§ PROBLEM: Without changing a word, repeat the data, and include no pictures.

§ COLLECTED MATERIAL:
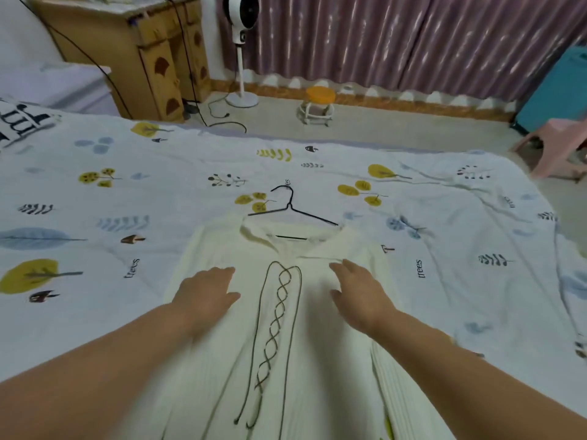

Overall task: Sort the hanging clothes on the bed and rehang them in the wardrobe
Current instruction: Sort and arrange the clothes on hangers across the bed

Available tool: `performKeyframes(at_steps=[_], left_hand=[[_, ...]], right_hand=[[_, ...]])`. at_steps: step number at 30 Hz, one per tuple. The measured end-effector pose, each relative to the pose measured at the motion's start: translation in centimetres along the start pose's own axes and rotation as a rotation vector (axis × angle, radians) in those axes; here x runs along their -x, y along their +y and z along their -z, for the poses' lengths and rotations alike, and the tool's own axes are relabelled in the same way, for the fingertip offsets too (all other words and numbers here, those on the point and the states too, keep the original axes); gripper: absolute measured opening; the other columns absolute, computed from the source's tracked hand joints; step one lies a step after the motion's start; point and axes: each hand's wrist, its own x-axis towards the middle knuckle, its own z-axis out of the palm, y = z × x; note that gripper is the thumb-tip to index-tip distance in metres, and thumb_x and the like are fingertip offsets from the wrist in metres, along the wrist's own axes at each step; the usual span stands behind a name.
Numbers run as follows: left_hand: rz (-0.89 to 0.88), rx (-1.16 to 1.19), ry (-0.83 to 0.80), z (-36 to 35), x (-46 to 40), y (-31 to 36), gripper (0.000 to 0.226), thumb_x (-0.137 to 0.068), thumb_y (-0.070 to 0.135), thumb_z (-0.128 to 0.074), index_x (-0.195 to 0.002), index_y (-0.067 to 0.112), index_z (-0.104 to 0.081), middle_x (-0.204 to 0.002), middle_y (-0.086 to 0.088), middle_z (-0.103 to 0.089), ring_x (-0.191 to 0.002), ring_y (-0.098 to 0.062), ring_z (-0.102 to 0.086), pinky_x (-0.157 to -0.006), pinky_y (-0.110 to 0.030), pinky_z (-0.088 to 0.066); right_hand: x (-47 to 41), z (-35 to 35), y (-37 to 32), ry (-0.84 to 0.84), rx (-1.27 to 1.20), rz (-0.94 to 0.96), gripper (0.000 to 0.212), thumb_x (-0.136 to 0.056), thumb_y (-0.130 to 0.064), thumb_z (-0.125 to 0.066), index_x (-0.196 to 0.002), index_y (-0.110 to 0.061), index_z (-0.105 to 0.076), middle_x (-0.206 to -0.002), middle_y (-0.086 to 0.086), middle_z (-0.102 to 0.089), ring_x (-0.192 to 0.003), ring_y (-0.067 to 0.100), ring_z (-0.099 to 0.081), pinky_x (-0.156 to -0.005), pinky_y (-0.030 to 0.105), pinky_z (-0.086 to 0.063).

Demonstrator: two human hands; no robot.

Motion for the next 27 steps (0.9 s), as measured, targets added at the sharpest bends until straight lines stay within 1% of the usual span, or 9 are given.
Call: performKeyframes(at_steps=[2,4,5,8,11,15,19,24,27], left_hand=[[-0.057,-0.08,-0.077,-1.0,2.0,0.2,0.051,-0.099,0.041,-0.034,-0.145,0.021,-0.023,-0.143,-0.002,-0.038,-0.13,-0.021,-0.039,-0.105,-0.032,-0.033],[-0.083,-0.092,-0.134,-1.0,3.8,0.1,0.047,-0.099,0.04,-0.033,-0.142,0.02,-0.029,-0.139,-0.001,-0.043,-0.125,-0.019,-0.043,-0.102,-0.03,-0.036],[-0.086,-0.082,-0.162,-0.5,4.6,0.1,0.045,-0.099,0.039,-0.033,-0.14,0.02,-0.032,-0.137,-0.002,-0.045,-0.124,-0.019,-0.045,-0.1,-0.029,-0.037],[-0.103,-0.094,-0.287,1.6,7.8,0.2,0.044,-0.099,0.04,-0.033,-0.136,0.016,-0.037,-0.135,-0.005,-0.047,-0.122,-0.021,-0.045,-0.097,-0.029,-0.037],[-0.112,-0.112,-0.378,4.1,11.3,0.3,0.048,-0.099,0.042,-0.034,-0.137,0.015,-0.038,-0.139,-0.007,-0.042,-0.125,-0.023,-0.042,-0.1,-0.03,-0.035],[-0.109,-0.089,-0.36,8.4,16.6,0.5,0.049,-0.098,0.043,-0.034,-0.139,0.015,-0.036,-0.141,-0.008,-0.041,-0.127,-0.024,-0.041,-0.101,-0.031,-0.035],[-0.082,-0.06,-0.306,12.3,22.8,-0.2,0.049,-0.098,0.045,-0.036,-0.138,0.017,-0.038,-0.137,-0.007,-0.046,-0.124,-0.024,-0.044,-0.098,-0.031,-0.036],[-0.011,-0.006,-0.239,15.7,31.2,-2.4,0.046,-0.097,0.044,-0.037,-0.135,0.018,-0.041,-0.129,-0.004,-0.053,-0.114,-0.021,-0.052,-0.091,-0.031,-0.04],[0.038,0.017,-0.222,16.5,36.5,-3.7,0.046,-0.097,0.044,-0.038,-0.134,0.018,-0.043,-0.131,-0.004,-0.052,-0.117,-0.021,-0.048,-0.092,-0.03,-0.038]], right_hand=[[2.1,-0.7,-0.8,-0.015,0.111,0.062,0.045,-0.097,-0.025,-0.04,-0.141,-0.015,-0.035,-0.147,0.008,-0.033,-0.135,0.025,-0.031,-0.107,0.035,-0.028],[4.0,-0.6,-1.8,-0.025,0.202,0.12,0.036,-0.097,-0.024,-0.039,-0.131,-0.015,-0.047,-0.135,0.006,-0.046,-0.125,0.025,-0.041,-0.103,0.035,-0.031],[4.9,-0.1,-2.3,-0.035,0.233,0.142,0.033,-0.097,-0.023,-0.039,-0.127,-0.015,-0.05,-0.13,0.006,-0.05,-0.121,0.024,-0.044,-0.101,0.035,-0.033],[7.6,2.2,-3.9,-0.087,0.316,0.19,0.032,-0.095,-0.019,-0.042,-0.125,-0.014,-0.05,-0.124,0.007,-0.053,-0.115,0.025,-0.047,-0.094,0.034,-0.036],[10.3,5.0,-5.9,-0.106,0.36,0.236,0.032,-0.094,-0.016,-0.044,-0.125,-0.013,-0.049,-0.123,0.008,-0.053,-0.113,0.026,-0.046,-0.092,0.034,-0.035],[14.4,8.9,-8.7,-0.106,0.351,0.274,0.031,-0.094,-0.014,-0.043,-0.125,-0.013,-0.049,-0.122,0.008,-0.054,-0.112,0.027,-0.047,-0.089,0.035,-0.036],[19.1,12.5,-11.6,-0.121,0.327,0.305,0.031,-0.095,-0.015,-0.043,-0.125,-0.013,-0.05,-0.124,0.009,-0.053,-0.115,0.029,-0.047,-0.092,0.035,-0.039],[25.1,15.0,-15.5,-0.148,0.294,0.37,0.029,-0.096,-0.016,-0.041,-0.122,-0.011,-0.051,-0.123,0.011,-0.055,-0.113,0.03,-0.051,-0.094,0.036,-0.044],[28.5,15.7,-17.9,-0.156,0.281,0.434,0.029,-0.097,-0.02,-0.041,-0.122,-0.011,-0.051,-0.123,0.011,-0.056,-0.113,0.03,-0.052,-0.092,0.036,-0.045]])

§ WRITTEN SOLUTION:
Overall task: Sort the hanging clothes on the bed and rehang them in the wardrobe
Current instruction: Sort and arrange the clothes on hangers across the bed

Available tool: `performKeyframes(at_steps=[_], left_hand=[[_, ...]], right_hand=[[_, ...]])`. at_steps: step number at 30 Hz, one per tuple. The measured end-effector pose, each relative to the pose measured at the motion's start: translation in centimetres along the start pose's own axes and rotation as a rotation vector (axis × angle, radians) in those axes; here x runs along their -x, y along their +y and z along their -z, for the poses' lengths and rotations alike, and the tool's own axes are relabelled in the same way, for the fingertip offsets too (all other words and numbers here, those on the point and the states too, keep the original axes); gripper: absolute measured opening; the other columns absolute, computed from the source's tracked hand joints; step one lies a step after the motion's start; point and axes: each hand's wrist, its own x-axis towards the middle knuckle, its own z-axis out of the palm, y = z × x; note that gripper is the thumb-tip to index-tip distance in metres, and thumb_x and the like are fingertip offsets from the wrist in metres, along the wrist's own axes at each step; the usual span stands behind a name.
Numbers run as follows: left_hand: rz (-0.89 to 0.88), rx (-1.16 to 1.19), ry (-0.83 to 0.80), z (-36 to 35), x (-46 to 40), y (-31 to 36), gripper (0.000 to 0.226), thumb_x (-0.137 to 0.068), thumb_y (-0.070 to 0.135), thumb_z (-0.128 to 0.074), index_x (-0.195 to 0.002), index_y (-0.067 to 0.112), index_z (-0.104 to 0.081), middle_x (-0.204 to 0.002), middle_y (-0.086 to 0.088), middle_z (-0.103 to 0.089), ring_x (-0.191 to 0.002), ring_y (-0.098 to 0.062), ring_z (-0.102 to 0.086), pinky_x (-0.157 to -0.006), pinky_y (-0.110 to 0.030), pinky_z (-0.088 to 0.066); right_hand: x (-47 to 41), z (-35 to 35), y (-37 to 32), ry (-0.84 to 0.84), rx (-1.27 to 1.20), rz (-0.94 to 0.96), gripper (0.000 to 0.212), thumb_x (-0.136 to 0.056), thumb_y (-0.130 to 0.064), thumb_z (-0.125 to 0.066), index_x (-0.196 to 0.002), index_y (-0.110 to 0.061), index_z (-0.105 to 0.076), middle_x (-0.206 to -0.002), middle_y (-0.086 to 0.086), middle_z (-0.102 to 0.089), ring_x (-0.192 to 0.003), ring_y (-0.067 to 0.100), ring_z (-0.099 to 0.081), pinky_x (-0.156 to -0.005), pinky_y (-0.030 to 0.105), pinky_z (-0.086 to 0.063).

Demonstrator: two human hands; no robot.

Motion for the next 27 steps (0.9 s), as measured, targets added at the sharpest bends until straight lines stay within 1% of the usual span, or 9 are given.
Call: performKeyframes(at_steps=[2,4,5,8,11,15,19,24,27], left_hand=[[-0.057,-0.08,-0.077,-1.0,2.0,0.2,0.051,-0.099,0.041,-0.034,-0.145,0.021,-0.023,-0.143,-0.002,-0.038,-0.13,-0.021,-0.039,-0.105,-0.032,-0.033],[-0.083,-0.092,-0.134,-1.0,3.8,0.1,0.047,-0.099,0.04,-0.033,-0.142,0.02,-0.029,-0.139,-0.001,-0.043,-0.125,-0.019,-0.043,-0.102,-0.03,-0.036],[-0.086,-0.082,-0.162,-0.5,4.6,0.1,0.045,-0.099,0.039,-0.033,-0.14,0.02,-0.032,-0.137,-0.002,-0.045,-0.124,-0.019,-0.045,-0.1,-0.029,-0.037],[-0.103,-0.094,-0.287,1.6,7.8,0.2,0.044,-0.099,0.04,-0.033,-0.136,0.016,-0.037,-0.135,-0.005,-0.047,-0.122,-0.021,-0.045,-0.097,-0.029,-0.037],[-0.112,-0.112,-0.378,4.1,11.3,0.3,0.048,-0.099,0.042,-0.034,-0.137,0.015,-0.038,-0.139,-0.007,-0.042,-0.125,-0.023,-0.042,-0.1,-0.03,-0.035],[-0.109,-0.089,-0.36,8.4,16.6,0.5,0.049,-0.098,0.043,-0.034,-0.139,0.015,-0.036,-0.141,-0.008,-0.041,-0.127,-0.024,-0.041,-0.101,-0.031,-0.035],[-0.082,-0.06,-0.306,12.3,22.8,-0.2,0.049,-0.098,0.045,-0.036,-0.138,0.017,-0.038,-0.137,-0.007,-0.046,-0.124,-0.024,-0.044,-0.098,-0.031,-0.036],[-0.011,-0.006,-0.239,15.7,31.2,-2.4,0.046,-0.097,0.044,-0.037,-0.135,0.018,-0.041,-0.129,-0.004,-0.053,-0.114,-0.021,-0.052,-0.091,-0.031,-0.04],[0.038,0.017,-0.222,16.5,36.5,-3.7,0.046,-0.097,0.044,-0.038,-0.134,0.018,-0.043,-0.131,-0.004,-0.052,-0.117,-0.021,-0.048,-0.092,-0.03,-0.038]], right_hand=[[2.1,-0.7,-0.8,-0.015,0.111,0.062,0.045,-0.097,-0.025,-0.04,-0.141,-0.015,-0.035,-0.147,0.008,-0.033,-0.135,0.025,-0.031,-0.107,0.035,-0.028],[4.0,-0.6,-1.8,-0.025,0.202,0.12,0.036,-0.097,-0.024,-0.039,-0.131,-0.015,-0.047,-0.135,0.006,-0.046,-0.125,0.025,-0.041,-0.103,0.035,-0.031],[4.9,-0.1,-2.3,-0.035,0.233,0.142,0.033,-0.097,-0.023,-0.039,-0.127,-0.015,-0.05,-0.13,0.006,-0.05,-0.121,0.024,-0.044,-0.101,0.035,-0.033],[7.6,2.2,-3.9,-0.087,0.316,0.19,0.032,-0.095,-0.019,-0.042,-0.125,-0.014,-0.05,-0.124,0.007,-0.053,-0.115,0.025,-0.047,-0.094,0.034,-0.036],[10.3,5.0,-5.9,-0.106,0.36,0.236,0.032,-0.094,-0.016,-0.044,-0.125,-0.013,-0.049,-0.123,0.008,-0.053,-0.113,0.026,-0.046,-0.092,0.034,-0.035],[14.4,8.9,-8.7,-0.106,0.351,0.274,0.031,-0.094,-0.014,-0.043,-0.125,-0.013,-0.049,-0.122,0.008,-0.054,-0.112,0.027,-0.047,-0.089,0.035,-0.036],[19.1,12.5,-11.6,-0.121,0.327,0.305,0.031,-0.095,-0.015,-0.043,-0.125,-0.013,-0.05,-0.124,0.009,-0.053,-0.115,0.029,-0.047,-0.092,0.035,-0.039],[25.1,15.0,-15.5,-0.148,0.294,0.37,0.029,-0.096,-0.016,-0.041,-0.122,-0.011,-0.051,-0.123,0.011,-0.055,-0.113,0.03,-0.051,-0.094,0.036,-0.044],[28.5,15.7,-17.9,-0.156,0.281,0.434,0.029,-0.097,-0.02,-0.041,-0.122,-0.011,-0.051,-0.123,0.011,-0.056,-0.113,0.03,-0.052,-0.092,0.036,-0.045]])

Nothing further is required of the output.